▸ INSTRUCTIONS TO FOLLOW
Produce a faithful copy of every record below, without the pictures.
━━━ DATA FOR THIS EXERCISE ━━━
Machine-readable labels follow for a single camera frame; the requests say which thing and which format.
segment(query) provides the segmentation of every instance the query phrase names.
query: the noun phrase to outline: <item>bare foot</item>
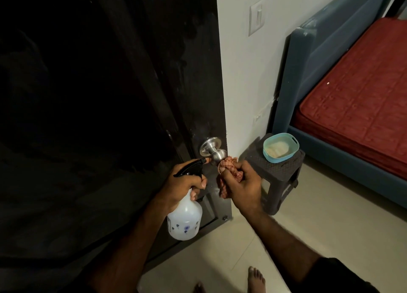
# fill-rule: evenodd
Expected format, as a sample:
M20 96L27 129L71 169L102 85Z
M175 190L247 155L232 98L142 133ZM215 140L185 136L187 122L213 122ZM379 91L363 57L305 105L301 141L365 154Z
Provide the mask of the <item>bare foot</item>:
M261 272L249 267L249 275L247 276L247 293L266 293L266 280Z
M198 282L194 288L194 293L206 293L202 282Z

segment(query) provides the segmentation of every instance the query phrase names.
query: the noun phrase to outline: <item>red mattress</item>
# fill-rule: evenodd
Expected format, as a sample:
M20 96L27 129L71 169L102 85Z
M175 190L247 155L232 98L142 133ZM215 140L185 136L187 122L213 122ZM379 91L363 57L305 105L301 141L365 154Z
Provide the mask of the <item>red mattress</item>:
M376 21L303 100L293 126L407 180L407 21Z

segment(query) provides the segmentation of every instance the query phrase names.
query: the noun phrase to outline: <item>plastic stool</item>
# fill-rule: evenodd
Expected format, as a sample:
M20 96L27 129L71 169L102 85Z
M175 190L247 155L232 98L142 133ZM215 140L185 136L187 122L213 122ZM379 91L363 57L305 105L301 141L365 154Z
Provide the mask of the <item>plastic stool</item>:
M267 196L262 196L262 204L266 213L275 215L287 195L298 186L305 153L300 149L283 162L270 163L263 155L263 142L271 136L271 133L266 134L255 146L250 147L245 159L260 177L270 183Z

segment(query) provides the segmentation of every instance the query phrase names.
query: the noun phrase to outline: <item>grey upholstered headboard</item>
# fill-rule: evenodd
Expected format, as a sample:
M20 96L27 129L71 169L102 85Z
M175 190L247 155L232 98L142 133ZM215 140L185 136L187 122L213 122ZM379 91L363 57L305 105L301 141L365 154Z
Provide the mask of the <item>grey upholstered headboard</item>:
M384 0L333 0L290 38L273 133L287 132L295 106L373 23Z

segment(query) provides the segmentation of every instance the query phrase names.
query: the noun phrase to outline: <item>bed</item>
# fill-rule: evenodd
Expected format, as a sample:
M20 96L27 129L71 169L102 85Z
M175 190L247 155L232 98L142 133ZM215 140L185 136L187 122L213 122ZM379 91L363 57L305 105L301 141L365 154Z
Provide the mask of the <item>bed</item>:
M407 208L407 21L334 0L291 34L273 133Z

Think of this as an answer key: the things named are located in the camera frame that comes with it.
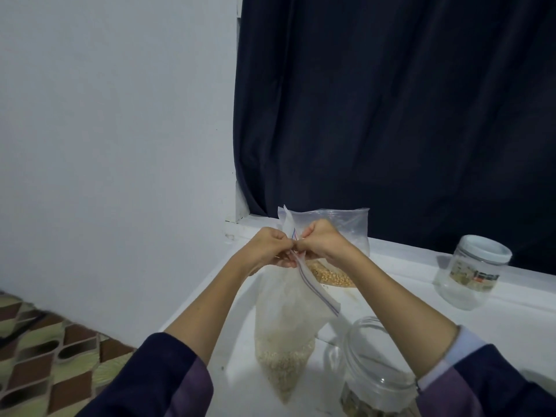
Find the plastic jar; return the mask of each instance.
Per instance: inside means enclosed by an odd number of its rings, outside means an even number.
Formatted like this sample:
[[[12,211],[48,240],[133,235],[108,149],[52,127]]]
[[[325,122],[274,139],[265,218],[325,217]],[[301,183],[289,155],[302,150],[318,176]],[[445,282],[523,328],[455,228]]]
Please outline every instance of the plastic jar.
[[[463,310],[482,306],[510,259],[510,249],[497,241],[463,236],[440,278],[440,295]]]
[[[351,326],[337,371],[347,416],[397,415],[417,396],[415,376],[376,317],[363,317]]]

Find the tiled floor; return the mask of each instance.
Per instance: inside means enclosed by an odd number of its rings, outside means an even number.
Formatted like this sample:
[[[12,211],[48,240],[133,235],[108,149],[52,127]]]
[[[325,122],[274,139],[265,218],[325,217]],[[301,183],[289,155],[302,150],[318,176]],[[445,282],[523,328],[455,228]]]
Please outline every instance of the tiled floor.
[[[31,304],[0,291],[0,339],[39,315]],[[49,313],[0,349],[0,416],[73,416],[114,379],[133,352]]]

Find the person's left hand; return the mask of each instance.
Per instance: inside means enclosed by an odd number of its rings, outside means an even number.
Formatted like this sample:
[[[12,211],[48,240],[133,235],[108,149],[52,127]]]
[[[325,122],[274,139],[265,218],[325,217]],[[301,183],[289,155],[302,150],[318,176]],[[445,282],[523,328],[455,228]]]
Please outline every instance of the person's left hand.
[[[297,267],[291,252],[293,246],[294,241],[282,231],[263,227],[236,254],[245,265],[247,275],[253,275],[265,265]]]

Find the white countertop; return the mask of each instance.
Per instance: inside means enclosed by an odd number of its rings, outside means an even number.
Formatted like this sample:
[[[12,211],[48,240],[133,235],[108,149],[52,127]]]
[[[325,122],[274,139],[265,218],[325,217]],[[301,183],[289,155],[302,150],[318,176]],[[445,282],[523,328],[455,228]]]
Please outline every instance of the white countertop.
[[[436,293],[432,282],[438,266],[431,265],[427,262],[429,258],[424,258],[430,251],[410,246],[399,248],[397,245],[394,250],[398,251],[393,252],[395,244],[371,241],[371,257],[395,280],[448,318],[496,344],[512,365],[556,395],[556,290],[553,290],[549,278],[532,272],[533,282],[527,287],[518,276],[516,284],[498,284],[497,295],[492,295],[482,308],[462,311]],[[203,291],[231,255],[246,242],[247,238],[235,237],[227,256],[184,301],[162,330]],[[515,271],[520,272],[526,275],[528,271]],[[290,401],[283,405],[255,360],[257,277],[250,277],[241,287],[212,355],[208,370],[215,393],[207,415],[343,415],[339,407],[341,381],[330,371],[330,357],[338,354],[336,345],[355,320],[374,316],[371,308],[356,288],[325,286],[340,301],[341,314],[319,332],[308,366]]]

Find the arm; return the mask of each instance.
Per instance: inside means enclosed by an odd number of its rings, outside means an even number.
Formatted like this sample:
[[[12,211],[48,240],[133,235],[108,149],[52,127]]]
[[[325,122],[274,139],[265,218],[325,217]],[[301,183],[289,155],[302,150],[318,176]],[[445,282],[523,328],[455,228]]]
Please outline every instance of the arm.
[[[556,399],[527,382],[496,347],[486,345],[414,296],[326,220],[296,242],[308,259],[323,257],[347,273],[420,379],[420,415],[553,416]]]
[[[262,228],[165,333],[147,338],[80,417],[205,415],[213,390],[206,365],[237,291],[262,266],[295,267],[292,246],[282,231]]]
[[[390,278],[329,221],[313,222],[297,249],[327,259],[351,277],[418,378],[450,348],[458,334],[455,323]]]

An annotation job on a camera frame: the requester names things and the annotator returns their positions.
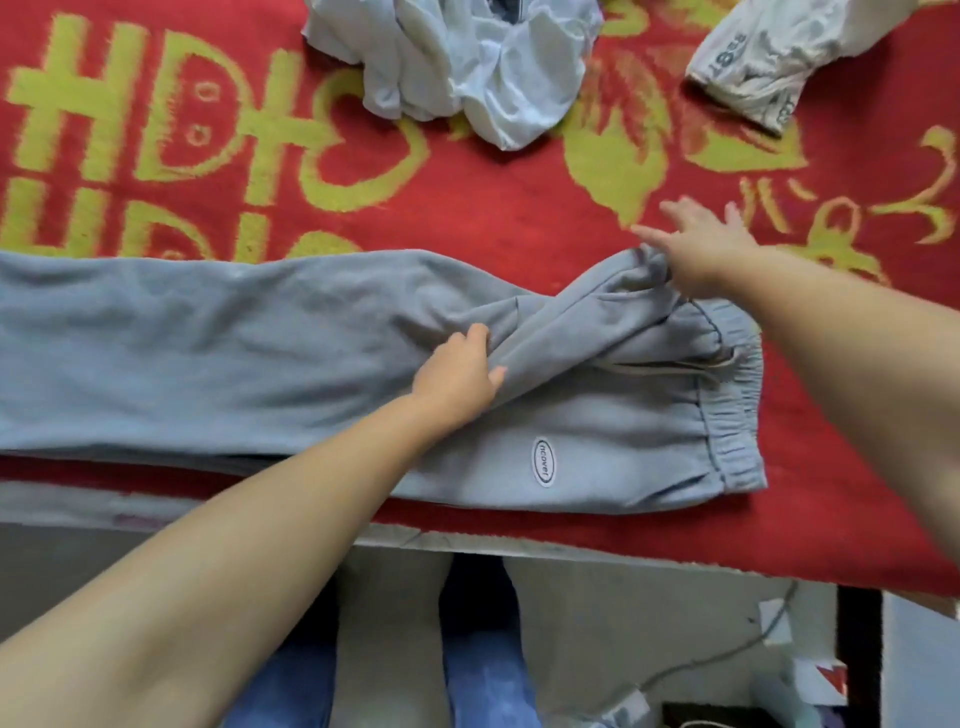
━━━
▸ ANSWER TO THE EXERCISE
Machine-readable labels follow for a single camera frame; the requests say which thing and which format.
segment(query) provides the segmentation of every instance the query phrase names.
query: the noun phrase to outline: <item>bare foot</item>
# fill-rule: evenodd
Expected format, as a sample:
M20 96L27 129L71 169L102 85Z
M175 190L247 155L232 98L142 133ZM215 140L185 136L187 122L213 122ZM379 91L363 57L305 105L301 141L365 154Z
Provide the mask of the <item>bare foot</item>:
M261 272L249 267L249 275L247 276L247 293L266 293L266 280Z
M198 282L194 288L194 293L206 293L202 282Z

segment(query) provides the segmentation of every instance the query phrase names.
query: the noun phrase to outline: <item>red mattress</item>
# fill-rule: evenodd
Expected format, as a sample:
M20 96L27 129L71 169L102 85Z
M175 190L247 155L232 98L142 133ZM215 140L185 136L187 122L213 122ZM379 91L363 57L305 105L301 141L365 154Z
Provide the mask of the <item>red mattress</item>:
M376 21L303 100L293 126L407 180L407 21Z

segment(query) provides the segmentation of every instance the query phrase names.
query: the noun phrase to outline: <item>plastic stool</item>
# fill-rule: evenodd
Expected format, as a sample:
M20 96L27 129L71 169L102 85Z
M175 190L247 155L232 98L142 133ZM215 140L185 136L187 122L213 122ZM379 91L363 57L305 105L301 141L365 154Z
Provide the mask of the <item>plastic stool</item>:
M267 196L262 196L262 204L266 213L275 215L287 195L298 186L305 153L300 149L283 162L270 163L263 155L263 142L271 136L271 133L266 134L255 146L250 147L245 159L260 177L270 183Z

segment(query) provides the segmentation of every instance the query phrase names.
query: the noun phrase to outline: <item>grey upholstered headboard</item>
# fill-rule: evenodd
Expected format, as a sample:
M20 96L27 129L71 169L102 85Z
M175 190L247 155L232 98L142 133ZM215 140L185 136L187 122L213 122ZM379 91L363 57L305 105L301 141L365 154Z
Provide the mask of the <item>grey upholstered headboard</item>:
M384 0L333 0L290 38L273 133L287 132L295 106L373 23Z

segment(query) provides the segmentation of every instance the query phrase names.
query: the noun phrase to outline: <item>bed</item>
# fill-rule: evenodd
Expected format, as a sample:
M20 96L27 129L71 169L102 85Z
M175 190L247 155L232 98L142 133ZM215 140L185 136L187 122L213 122ZM379 91L363 57L305 105L301 141L365 154Z
Provide the mask of the <item>bed</item>:
M407 208L407 21L334 0L291 34L273 133Z

Think of this as an answer key: the things named are located in the camera frame that comes with it.
Find the plastic jar; return the mask of each instance.
Per instance: inside means enclosed by an odd number of its rings, outside means an even number.
Formatted like this sample:
[[[12,211],[48,240],[133,235],[108,149],[52,127]]]
[[[325,122],[274,139],[265,218],[325,217]],[[301,183],[289,155],[302,150],[318,176]],[[445,282],[523,328],[455,228]]]
Please outline every instance of the plastic jar.
[[[463,310],[482,306],[510,259],[510,249],[497,241],[463,236],[440,278],[440,295]]]
[[[351,326],[337,371],[347,416],[397,415],[417,396],[415,376],[376,317],[363,317]]]

Find the tiled floor; return the mask of each instance.
Per instance: inside means enclosed by an odd number of its rings, outside means an even number.
Formatted like this sample:
[[[12,211],[48,240],[133,235],[108,149],[52,127]]]
[[[325,122],[274,139],[265,218],[325,217]],[[301,183],[289,155],[302,150],[318,176]],[[445,282],[523,328],[455,228]]]
Please outline every instance of the tiled floor.
[[[31,304],[0,291],[0,339],[39,315]],[[49,313],[0,349],[0,416],[73,416],[114,379],[133,352]]]

Find the person's left hand; return the mask of each instance.
Per instance: inside means enclosed by an odd number of its rings, outside means an even number.
Formatted like this sample:
[[[12,211],[48,240],[133,235],[108,149],[52,127]]]
[[[325,122],[274,139],[265,218],[325,217]],[[301,183],[289,155],[302,150],[318,176]],[[445,282],[523,328],[455,228]]]
Please outline every instance of the person's left hand.
[[[297,267],[291,252],[293,246],[294,241],[282,231],[263,227],[236,254],[245,265],[247,275],[253,275],[265,265]]]

Find the white countertop; return the mask of each instance.
Per instance: inside means enclosed by an odd number of its rings, outside means an even number.
Formatted like this sample:
[[[12,211],[48,240],[133,235],[108,149],[52,127]]]
[[[325,122],[274,139],[265,218],[325,217]],[[301,183],[289,155],[302,150],[318,176]],[[445,282],[523,328],[455,228]]]
Please outline every instance of the white countertop.
[[[436,293],[432,282],[438,266],[431,265],[427,262],[429,258],[424,258],[430,251],[410,246],[399,248],[397,245],[394,250],[398,251],[393,252],[395,244],[371,241],[371,257],[395,280],[448,318],[496,344],[512,365],[556,395],[556,290],[553,290],[549,278],[532,272],[533,282],[527,287],[518,276],[516,284],[498,284],[497,295],[492,295],[482,308],[462,311]],[[203,291],[231,255],[246,242],[247,238],[235,237],[227,256],[184,301],[162,330]],[[515,271],[520,272],[526,275],[528,271]],[[290,401],[283,405],[255,360],[257,277],[250,277],[241,287],[212,355],[208,370],[215,393],[207,415],[343,415],[339,407],[341,381],[330,371],[330,357],[338,354],[336,345],[355,320],[374,316],[371,308],[356,288],[325,286],[340,301],[341,314],[319,332],[308,366]]]

Find the arm; return the mask of each instance.
Per instance: inside means enclosed by an odd number of its rings, outside means an even number.
Formatted like this sample:
[[[12,211],[48,240],[133,235],[108,149],[52,127]]]
[[[325,122],[274,139],[265,218],[325,217]],[[301,183],[289,155],[302,150],[318,176]],[[445,282],[523,328],[455,228]]]
Please outline every instance of the arm.
[[[556,399],[527,382],[496,347],[486,345],[414,296],[326,220],[296,242],[308,259],[323,257],[347,273],[420,379],[420,415],[553,416]]]
[[[262,228],[165,333],[147,338],[80,417],[205,415],[213,390],[206,365],[237,291],[262,266],[295,267],[292,246],[282,231]]]
[[[390,278],[329,221],[313,222],[297,249],[327,259],[351,277],[418,378],[450,348],[458,334],[455,323]]]

An annotation job on a camera frame: the requester names things and the annotator returns their positions.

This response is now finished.